The board of Monarch Holdings Limited has announced the completion of its strategic review and restructuring programme under which it has secured £125 million of permanent capital and liquidity facilities provided by Greybull Capital LLP anchored by a £50 million capital commitment, with contributions from the Group’s prior shareholders, principally the Mantegazza family. Greybull also acquired 90% ownership interest in Monarch, with the remaining 10% passing to the Group’s defined pension scheme and ultimately the Pension Protection Fund (PPF).
The Civil Aviation Authority has renewed the Group’s ATOL licence.
Greybull is a family office that manages investments in private companies across a diversified range of industry sectors. Greybull will provide significant capital to Monarch in order to grow the Group and build on its long-established heritage and trusted brand name.
Under the leadership of new Chief Executive Andrew Swaffield, Monarch has undertaken a comprehensive strategic review of all areas of the business, from operations to ownership and financing. The aim of the review has been to create the optimum structure to realise the significant opportunity to build on Monarch’s respected brand and distinctive offer to its customers in the European scheduled leisure carrier market.
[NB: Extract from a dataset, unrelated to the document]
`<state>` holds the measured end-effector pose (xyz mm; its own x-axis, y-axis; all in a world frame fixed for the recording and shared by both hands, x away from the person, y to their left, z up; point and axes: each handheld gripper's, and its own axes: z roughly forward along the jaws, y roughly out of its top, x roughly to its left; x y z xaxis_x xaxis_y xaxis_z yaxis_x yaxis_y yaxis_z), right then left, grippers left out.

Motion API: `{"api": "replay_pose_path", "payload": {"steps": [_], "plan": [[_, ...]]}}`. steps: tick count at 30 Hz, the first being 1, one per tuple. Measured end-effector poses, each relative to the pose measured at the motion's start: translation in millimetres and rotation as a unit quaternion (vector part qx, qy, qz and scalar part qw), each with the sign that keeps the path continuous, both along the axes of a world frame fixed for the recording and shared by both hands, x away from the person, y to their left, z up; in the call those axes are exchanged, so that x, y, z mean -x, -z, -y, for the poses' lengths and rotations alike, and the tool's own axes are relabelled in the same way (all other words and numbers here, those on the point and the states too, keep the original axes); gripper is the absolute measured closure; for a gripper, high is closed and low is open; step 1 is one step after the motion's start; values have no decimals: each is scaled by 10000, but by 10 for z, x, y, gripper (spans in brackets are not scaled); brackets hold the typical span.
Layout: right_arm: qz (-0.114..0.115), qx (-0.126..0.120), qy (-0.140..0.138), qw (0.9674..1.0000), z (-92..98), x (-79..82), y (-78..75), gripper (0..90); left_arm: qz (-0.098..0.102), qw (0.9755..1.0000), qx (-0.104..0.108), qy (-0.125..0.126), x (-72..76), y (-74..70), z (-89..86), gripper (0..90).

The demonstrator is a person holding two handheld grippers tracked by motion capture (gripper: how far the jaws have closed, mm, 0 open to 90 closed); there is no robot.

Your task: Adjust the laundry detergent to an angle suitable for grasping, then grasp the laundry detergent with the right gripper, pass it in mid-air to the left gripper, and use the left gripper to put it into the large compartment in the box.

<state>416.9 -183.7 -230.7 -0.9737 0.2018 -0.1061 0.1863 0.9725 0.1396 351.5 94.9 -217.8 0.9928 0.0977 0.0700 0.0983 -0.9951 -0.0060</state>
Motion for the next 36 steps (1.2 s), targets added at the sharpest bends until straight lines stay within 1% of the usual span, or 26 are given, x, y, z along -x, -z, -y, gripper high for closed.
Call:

The main outcomes of Monarch’s strategic review and restructuring, which have led to the successful transaction with Greybull, are:
• Optimise fleet from 42 to 34 aircraft, and revised agreements with lessors to either mark-to-market or early return of 10 aircraft from the current fleet
• Securing a new Boeing fleet order for 30 737 MAX 8 aircraft with deliveries from 2018 to 2020, providing a cost-effective and uniform fleet by late 2020
• Airline network to specialise on Monarch’s ‘heartland’ of scheduled short-haul European leisure routes, with increased average frequencies, aircraft utilisation, productivity and profitability
Focus on five UK airport bases – London Gatwick, Manchester, Birmingham, London Luton and Leeds-Bradford – and closure of East Midlands from summer 2015
• Material concessions agreed with employees across the Group to enable the successful restructuring, including reductions in pay of up to 30%, with more than 90% of unionised staff voting to accept changes, and some 700 redundancies, two-thirds of which were voluntary
• Reduction of the Group’s operating cost base, in line with other low-cost carriers, and increased efficiencies across the business
• Resolution of the Group’s pension deficit through agreement with the Pensions Regulator, PPF and the Trustee of the Monarch Airlines Limited Retirement Benefits Plan which will result in the Plan being assessed for entry into the PPF. The PPF would then hold a 10% stake in the Group, in line with its principles in restructurings such as this. The Pensions Regulator has cleared the restructuring. The pension deficit as per the company’s balance sheet was previously £158 million and the current estimated shortfall to secure full benefits is around £660 million.